Assignment: Among the lines of the listing below, retype exactly those from the one containing "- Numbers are" through the one containing "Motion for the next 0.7", both included. Do not include pictures.

**** Provided records ****

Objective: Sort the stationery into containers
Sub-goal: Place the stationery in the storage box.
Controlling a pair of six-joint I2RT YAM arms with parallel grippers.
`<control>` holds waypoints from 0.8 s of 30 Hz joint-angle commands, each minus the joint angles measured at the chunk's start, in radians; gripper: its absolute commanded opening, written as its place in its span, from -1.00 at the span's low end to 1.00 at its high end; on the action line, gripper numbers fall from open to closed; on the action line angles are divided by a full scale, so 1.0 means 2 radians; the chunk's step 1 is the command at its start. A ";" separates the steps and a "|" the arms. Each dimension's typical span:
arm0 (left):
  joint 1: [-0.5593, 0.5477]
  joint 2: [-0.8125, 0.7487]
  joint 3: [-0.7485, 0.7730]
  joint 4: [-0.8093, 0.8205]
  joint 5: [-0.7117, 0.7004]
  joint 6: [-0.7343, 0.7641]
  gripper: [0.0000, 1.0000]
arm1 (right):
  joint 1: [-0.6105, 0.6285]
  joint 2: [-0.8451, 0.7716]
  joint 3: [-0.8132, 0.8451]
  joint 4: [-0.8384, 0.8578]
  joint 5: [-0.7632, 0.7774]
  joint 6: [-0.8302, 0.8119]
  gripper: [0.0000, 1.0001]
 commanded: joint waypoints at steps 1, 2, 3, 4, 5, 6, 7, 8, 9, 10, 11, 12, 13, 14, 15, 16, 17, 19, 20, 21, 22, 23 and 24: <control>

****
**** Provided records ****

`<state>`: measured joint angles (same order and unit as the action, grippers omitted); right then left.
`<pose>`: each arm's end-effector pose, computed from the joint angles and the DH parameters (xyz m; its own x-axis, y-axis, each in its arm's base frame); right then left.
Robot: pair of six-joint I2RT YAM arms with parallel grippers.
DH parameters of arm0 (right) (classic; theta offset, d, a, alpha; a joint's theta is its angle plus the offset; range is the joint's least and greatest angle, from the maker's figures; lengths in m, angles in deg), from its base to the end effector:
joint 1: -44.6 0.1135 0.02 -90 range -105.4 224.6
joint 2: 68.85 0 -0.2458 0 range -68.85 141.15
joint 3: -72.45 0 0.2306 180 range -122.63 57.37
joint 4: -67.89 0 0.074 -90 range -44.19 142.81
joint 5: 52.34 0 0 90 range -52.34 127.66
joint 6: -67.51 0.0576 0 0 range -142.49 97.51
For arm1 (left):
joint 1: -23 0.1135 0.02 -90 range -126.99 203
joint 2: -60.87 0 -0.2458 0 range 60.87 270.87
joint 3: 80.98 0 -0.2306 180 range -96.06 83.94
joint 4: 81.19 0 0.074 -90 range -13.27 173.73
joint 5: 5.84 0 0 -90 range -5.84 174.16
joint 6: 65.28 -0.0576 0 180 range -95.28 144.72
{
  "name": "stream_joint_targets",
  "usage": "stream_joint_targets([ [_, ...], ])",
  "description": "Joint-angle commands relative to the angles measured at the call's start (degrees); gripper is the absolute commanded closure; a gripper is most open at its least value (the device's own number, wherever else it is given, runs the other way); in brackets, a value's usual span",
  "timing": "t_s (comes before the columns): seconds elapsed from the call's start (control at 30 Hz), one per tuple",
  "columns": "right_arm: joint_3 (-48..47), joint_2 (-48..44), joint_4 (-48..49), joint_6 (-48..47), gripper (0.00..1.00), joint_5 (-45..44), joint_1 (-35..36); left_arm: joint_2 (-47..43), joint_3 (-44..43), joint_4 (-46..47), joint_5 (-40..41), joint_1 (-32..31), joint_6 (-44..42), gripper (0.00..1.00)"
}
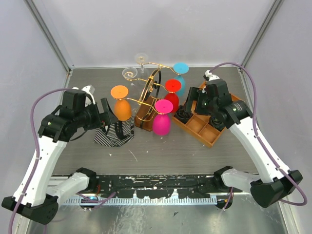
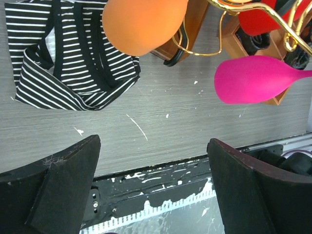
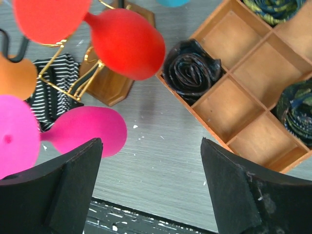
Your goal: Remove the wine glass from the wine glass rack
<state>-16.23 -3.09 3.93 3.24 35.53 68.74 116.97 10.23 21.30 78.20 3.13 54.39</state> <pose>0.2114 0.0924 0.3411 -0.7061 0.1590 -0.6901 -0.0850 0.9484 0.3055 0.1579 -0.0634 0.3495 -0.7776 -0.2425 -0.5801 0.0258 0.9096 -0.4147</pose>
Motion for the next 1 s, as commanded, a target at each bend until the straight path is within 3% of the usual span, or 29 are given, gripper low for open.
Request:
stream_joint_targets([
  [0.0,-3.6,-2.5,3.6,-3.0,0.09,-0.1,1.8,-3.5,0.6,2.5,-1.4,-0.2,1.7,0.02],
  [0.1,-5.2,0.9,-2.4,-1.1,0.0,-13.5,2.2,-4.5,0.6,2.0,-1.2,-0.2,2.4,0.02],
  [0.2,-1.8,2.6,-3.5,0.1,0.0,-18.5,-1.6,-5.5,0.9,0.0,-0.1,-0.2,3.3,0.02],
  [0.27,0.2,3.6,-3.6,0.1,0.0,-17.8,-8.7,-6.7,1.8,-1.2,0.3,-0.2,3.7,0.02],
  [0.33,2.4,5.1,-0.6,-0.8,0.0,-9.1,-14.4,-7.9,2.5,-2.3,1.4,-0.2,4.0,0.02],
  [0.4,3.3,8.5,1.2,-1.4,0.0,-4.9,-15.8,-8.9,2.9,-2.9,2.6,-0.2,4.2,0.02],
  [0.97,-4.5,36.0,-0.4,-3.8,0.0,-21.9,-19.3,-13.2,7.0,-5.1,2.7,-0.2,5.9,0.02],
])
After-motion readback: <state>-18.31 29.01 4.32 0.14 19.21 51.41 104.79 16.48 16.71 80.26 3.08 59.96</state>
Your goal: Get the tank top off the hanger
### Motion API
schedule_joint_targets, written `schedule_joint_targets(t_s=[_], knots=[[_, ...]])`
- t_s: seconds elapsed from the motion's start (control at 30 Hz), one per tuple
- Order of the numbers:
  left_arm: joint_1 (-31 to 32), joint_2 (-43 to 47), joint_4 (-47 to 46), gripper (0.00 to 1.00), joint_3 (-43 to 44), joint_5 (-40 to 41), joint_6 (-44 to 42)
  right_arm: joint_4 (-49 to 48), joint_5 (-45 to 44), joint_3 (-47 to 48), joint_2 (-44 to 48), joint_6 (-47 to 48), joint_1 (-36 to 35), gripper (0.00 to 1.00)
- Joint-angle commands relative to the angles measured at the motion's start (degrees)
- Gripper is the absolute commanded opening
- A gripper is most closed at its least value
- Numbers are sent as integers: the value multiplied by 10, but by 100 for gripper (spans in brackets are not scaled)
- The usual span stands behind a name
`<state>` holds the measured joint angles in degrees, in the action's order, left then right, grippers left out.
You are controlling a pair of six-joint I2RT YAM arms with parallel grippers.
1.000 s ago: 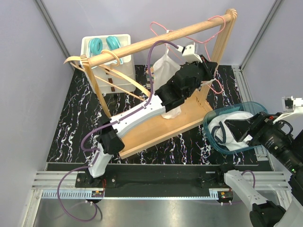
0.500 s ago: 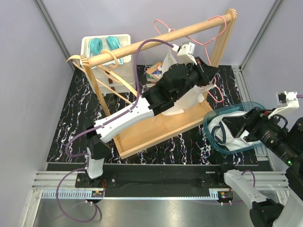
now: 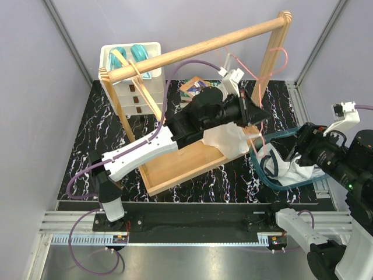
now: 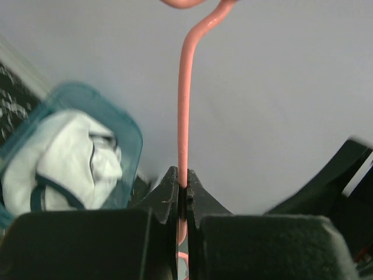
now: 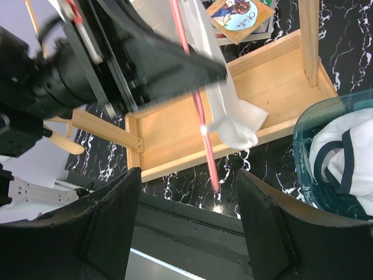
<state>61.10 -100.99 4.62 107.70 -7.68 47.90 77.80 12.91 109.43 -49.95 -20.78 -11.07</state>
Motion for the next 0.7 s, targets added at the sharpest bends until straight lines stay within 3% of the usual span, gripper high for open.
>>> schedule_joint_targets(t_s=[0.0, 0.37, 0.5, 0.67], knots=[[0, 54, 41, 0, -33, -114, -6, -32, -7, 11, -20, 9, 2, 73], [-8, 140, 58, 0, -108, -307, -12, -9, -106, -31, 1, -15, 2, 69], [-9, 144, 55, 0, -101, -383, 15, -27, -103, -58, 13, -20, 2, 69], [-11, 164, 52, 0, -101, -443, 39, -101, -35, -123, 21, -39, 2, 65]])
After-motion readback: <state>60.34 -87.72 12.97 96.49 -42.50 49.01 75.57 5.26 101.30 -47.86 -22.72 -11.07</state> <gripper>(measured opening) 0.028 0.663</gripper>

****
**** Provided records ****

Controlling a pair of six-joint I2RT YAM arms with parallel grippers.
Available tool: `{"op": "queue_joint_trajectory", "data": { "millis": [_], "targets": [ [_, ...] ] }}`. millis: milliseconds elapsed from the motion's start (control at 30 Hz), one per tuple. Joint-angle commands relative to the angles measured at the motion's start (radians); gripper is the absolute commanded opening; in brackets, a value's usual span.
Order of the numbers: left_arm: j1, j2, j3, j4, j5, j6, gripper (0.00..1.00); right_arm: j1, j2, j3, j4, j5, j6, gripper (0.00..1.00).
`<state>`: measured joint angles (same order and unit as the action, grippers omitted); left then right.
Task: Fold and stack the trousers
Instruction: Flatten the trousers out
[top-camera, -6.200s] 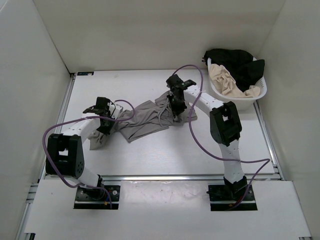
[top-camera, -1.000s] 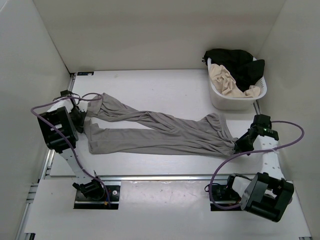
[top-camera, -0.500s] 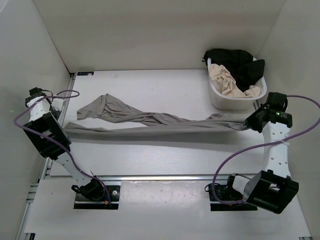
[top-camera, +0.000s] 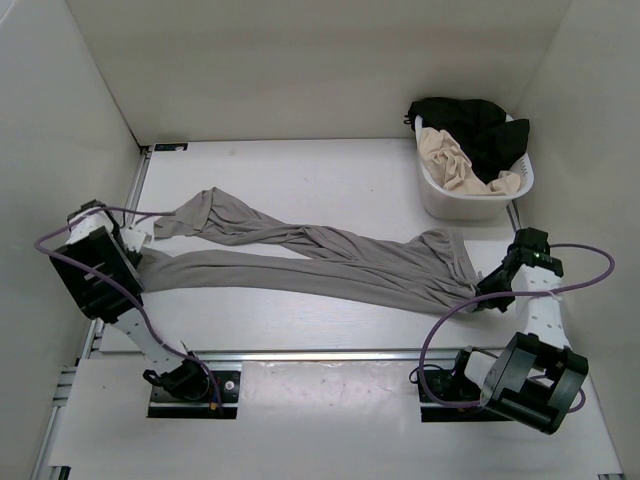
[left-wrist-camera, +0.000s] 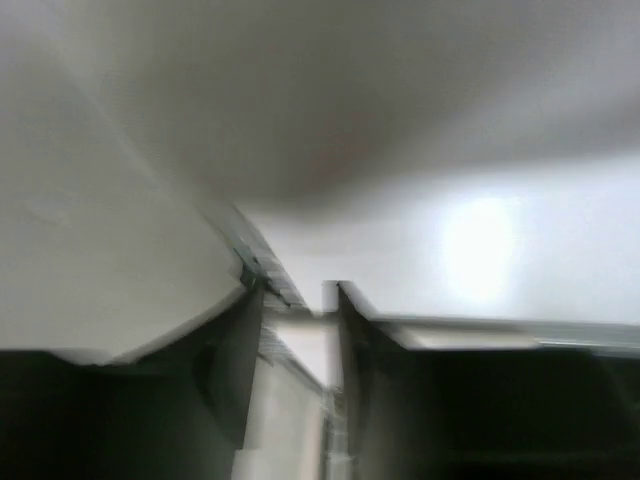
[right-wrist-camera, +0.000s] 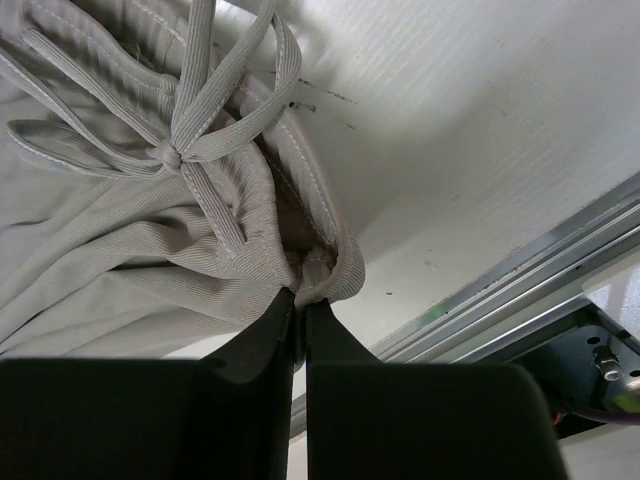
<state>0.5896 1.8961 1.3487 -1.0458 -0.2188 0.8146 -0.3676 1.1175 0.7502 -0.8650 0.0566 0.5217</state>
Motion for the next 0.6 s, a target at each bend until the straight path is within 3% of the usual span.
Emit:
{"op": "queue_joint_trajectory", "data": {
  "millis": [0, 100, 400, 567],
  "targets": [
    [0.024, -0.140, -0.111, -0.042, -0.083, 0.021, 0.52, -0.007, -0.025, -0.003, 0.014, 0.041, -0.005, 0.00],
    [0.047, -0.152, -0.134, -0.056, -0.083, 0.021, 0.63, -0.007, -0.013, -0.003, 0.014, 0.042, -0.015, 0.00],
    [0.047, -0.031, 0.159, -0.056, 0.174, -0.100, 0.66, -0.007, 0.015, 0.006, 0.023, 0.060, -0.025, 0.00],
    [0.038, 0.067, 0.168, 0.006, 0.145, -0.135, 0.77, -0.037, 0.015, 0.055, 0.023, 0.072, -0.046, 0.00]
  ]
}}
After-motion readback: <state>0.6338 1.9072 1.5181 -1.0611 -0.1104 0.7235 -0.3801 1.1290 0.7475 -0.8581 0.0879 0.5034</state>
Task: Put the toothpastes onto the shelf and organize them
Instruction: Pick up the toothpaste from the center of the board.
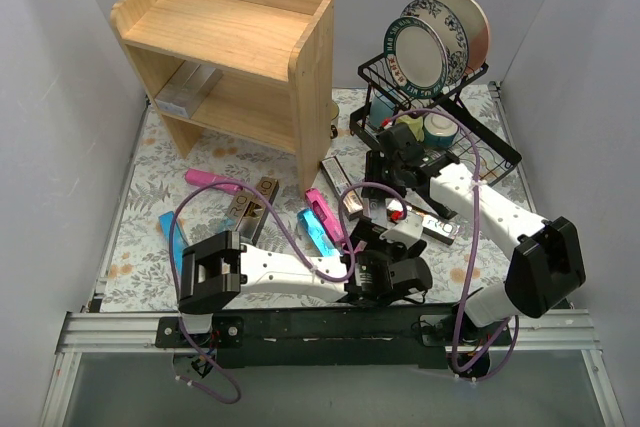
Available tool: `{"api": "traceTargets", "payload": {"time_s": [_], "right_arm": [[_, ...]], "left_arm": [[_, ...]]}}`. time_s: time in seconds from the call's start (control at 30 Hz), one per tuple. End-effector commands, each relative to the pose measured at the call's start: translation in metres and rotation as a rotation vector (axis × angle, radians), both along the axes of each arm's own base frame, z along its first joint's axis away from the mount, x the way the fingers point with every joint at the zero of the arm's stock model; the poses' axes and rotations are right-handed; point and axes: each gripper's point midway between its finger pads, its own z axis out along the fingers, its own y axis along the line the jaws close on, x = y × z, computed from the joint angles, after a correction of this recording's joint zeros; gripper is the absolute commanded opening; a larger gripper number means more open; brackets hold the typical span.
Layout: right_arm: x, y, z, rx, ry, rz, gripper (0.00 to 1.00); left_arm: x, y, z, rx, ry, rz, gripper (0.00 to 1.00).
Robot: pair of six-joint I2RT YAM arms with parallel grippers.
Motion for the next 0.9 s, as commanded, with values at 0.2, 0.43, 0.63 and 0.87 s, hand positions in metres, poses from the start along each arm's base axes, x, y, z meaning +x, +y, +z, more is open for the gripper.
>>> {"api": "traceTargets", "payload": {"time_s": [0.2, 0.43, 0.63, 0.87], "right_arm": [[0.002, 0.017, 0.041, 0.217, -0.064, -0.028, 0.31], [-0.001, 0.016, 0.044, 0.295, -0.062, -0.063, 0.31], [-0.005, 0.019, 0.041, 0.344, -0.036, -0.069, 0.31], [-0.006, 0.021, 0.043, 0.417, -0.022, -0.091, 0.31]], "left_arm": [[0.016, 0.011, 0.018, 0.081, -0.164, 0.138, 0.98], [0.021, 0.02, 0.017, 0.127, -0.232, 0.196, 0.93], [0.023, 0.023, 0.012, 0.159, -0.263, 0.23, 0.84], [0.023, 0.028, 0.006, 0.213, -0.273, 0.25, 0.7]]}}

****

Answer below:
- Numbers are sent as integers: the value multiplied by 10, but by 100 for gripper (spans in brackets are not scaled)
- The usual span stands behind a name
`<state>` holds the measured joint angles in degrees, in the action's order, left then right, grippers left out.
You are controlling a pair of six-joint I2RT YAM arms with parallel grippers.
1.000 s ago: 
0.500 s ago: 
now: 
now: 
now: 
<state>61.10 -100.99 4.62 107.70 -7.68 47.90 77.80 12.91 109.43 -49.95 -20.78 -11.07</state>
Motion for the next 0.7 s, targets added at the sharpest bends until straight lines stay within 3% of the usual span, gripper high for open.

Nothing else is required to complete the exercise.